In 1966, McDaniel moved his family down South, in the heat of the Civil Rights movement. At this point in time, The Brainerd high school band still wearing Confederate uniforms.
McDaniel started preaching at the Second Missionary Baptist Church and getting involved in the community.
"The fight wasn't over the struggle wasn't over, we had much to do," said McDaniel.
He stayed with the church when it moved in 1975,to its current location, on the east side of Chattanooga.
He worked to break down barriers, becoming chair of the "Unity Group," a civil rights organization.
"Gradually I became more and more involved but always seeking to keep my focus on the well being of the people especially the black community that was under represented," said McDaniel.
He then became a Hamilton County Commissioner, making national history. He won a US Supreme Court case overturning a state law.

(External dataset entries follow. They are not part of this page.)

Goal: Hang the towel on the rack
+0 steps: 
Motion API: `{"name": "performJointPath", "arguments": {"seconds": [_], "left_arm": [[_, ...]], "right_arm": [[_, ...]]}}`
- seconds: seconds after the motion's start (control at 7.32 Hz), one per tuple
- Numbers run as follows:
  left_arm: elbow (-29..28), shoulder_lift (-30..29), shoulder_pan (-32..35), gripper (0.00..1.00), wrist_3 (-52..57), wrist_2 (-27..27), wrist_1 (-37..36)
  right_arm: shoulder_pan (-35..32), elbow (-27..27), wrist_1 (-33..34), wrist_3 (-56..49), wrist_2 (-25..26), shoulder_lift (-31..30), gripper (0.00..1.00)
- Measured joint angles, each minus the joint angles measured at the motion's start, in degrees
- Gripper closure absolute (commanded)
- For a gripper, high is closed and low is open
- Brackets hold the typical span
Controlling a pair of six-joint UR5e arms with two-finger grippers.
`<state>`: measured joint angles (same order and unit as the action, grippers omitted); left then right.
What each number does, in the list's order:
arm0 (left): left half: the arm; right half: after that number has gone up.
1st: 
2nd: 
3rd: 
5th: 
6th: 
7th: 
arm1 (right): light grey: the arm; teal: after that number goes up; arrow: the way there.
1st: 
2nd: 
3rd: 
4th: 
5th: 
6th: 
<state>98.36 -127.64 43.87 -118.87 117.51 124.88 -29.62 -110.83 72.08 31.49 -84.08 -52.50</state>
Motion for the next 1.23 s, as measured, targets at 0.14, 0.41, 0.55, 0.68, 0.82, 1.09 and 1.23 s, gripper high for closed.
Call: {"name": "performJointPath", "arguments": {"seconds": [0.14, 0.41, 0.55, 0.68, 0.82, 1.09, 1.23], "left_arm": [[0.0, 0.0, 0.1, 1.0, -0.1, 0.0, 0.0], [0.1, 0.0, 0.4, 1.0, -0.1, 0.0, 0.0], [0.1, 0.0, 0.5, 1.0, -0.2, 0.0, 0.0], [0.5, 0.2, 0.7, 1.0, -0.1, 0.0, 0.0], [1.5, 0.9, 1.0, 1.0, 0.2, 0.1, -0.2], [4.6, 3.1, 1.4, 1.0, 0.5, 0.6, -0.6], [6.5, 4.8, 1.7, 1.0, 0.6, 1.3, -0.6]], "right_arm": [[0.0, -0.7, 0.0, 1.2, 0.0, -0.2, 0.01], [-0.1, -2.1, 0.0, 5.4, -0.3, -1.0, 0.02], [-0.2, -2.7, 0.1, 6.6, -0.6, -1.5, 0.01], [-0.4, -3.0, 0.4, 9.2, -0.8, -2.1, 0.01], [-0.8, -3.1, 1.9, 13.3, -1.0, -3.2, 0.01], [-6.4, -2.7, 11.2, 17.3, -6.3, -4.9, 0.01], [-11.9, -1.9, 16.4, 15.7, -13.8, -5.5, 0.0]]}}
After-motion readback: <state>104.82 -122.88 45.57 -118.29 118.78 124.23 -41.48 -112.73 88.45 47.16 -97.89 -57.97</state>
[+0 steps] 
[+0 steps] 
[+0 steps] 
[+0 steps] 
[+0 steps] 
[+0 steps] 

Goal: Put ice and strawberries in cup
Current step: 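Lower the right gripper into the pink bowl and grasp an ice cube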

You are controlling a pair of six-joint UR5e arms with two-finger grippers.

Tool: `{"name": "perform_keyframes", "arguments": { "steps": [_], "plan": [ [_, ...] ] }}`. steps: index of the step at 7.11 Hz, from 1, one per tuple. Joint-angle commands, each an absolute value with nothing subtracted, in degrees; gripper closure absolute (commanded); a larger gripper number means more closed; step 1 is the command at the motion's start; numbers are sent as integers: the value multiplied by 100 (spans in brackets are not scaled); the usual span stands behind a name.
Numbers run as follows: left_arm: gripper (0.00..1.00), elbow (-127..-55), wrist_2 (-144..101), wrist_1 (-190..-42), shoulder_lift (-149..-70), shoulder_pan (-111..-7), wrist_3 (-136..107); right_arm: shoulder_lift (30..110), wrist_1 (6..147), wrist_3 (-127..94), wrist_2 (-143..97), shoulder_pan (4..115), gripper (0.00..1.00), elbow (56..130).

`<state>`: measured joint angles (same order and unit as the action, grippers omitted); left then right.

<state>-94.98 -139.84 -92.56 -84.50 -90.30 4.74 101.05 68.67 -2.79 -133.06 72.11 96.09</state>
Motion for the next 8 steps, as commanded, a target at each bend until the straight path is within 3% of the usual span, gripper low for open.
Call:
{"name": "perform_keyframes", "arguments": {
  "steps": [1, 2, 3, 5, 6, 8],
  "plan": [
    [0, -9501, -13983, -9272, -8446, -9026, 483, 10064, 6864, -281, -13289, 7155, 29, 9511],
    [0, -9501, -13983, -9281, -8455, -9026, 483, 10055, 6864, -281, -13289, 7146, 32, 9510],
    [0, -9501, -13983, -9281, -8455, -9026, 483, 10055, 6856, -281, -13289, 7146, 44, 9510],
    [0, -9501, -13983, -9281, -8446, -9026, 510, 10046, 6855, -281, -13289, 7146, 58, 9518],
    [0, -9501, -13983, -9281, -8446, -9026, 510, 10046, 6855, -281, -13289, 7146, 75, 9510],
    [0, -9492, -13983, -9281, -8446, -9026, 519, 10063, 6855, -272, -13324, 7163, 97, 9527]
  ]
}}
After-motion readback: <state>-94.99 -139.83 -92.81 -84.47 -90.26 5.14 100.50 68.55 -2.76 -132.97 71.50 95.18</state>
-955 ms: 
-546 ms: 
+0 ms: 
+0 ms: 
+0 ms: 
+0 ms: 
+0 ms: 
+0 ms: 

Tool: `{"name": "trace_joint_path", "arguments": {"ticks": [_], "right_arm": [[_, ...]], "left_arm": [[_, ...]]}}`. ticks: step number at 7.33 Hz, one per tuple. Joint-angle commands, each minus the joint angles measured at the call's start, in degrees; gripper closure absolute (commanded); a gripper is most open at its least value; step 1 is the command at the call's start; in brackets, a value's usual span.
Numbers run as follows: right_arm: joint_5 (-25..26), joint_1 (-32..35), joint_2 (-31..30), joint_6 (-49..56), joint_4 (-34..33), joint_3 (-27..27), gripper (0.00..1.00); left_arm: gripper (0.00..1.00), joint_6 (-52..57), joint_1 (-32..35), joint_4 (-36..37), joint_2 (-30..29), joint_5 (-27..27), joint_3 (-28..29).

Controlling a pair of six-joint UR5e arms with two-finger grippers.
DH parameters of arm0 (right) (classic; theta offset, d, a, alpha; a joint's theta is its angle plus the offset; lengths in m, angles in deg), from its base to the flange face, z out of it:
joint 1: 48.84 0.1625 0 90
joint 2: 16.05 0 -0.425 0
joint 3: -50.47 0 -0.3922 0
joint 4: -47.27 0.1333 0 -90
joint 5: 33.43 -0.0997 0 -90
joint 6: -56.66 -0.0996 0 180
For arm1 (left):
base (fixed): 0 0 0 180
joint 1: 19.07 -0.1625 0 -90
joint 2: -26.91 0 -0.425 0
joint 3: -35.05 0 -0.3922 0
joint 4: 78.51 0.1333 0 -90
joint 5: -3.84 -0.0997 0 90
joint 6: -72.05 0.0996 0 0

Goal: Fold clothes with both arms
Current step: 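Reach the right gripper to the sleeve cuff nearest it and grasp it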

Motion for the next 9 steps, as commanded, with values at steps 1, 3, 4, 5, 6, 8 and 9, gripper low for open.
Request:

Previously, ministers were not allowed to hold an elected office.
"I went in to help people not to get a position for myself and such but be in a position to help people," said McDaniel.
He earned the unique opportunity to influence both the black and white community.
"He has played as a father figure in my life, and just as a pastor figure in my life, he's always had my back, even when I did wrong, he's always had my back," said Kadarius Scott, church member for six years.
"He's a ...I would say, a big man ... not in his statue, but in his heart and guidance ... spiritual guidance too," said Doris Ervin, a church member for 40 years.
Despite taking on additional jobs, Pastor McDaniel says he always stayed true to the reason he moved his family down south in 1966.
"Remembering that my first calling has always been the ministry, and I have never hesitated to say that," said McDaniel.